Langkah kaki Elai dan Ares seketika saja berhenti. Keduanya kompak melihat pada seorang pria yang baru saja turun dari mobilnya. Mengenakan pakaian semi formal, cowok itu menghampiri mereka dengan sedikit berlebihan. Setidaknya itulah yang dipikirkan oleh Ares ketika melihat cowok itu yang berlari dengan mengembangkan kedua tangannya.

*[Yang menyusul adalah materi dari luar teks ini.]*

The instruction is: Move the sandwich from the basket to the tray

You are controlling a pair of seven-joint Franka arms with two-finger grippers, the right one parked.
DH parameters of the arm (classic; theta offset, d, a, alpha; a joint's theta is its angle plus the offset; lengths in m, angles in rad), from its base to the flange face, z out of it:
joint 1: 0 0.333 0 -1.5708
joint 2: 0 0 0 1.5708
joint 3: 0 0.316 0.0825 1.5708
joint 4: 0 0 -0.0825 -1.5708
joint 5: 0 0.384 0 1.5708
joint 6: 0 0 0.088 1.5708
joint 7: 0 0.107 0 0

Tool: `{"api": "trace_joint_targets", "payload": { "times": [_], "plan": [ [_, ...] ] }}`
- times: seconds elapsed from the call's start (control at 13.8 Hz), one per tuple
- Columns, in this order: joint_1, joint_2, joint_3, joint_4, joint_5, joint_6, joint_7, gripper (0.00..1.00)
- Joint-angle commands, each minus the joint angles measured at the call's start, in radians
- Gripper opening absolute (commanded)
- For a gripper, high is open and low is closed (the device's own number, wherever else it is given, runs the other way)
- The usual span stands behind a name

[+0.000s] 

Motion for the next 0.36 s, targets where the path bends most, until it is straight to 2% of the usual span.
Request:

Hilang sudah rasa geli Ares. Matanya membesar. Tangannya terulur. Meraih tangan Elai dan langsung menarik gadis itu hingga mendarat di pelukannya tepat sebelum cowok itu berhasil memeluk Elai.
"Aaah!"
Kaget dan syok, Elai sempat bingung ketika mendapati dirinya yang dalam hitungan detik yang teramat cepat, sudah berada di dalam pelukan Ares. Matanya membesar. Tapi, belum sebesar mata Ares langsung tertuju pada cowok itu.
"Elai ...."
Elai tersadar. Langsung menoleh pada cowok tersebut. Menyebut namanya.
"Patrick."
Patrick tampak menurunkan tangannya dengan canggung. Bukan karena Elai, jelas. Tapi, karena tatapan Ares yang masih tertuju pada dirinya. Hal yang kemudian disadari oleh Elai. Bahwa posisinya dan Ares saat itu terlihat terlalu dekat.
"Ares," desis Elai. "Lepasin aku."
Geliat tubuh Elai di pelukannya membuat Ares mengerjapkan matanya sekali. Wajahnya menunduk dan melihat bagaimana Elai yang setengah mendelik padanya. Mau tak mau membuat Ares melepaskan tubuh gadis itu.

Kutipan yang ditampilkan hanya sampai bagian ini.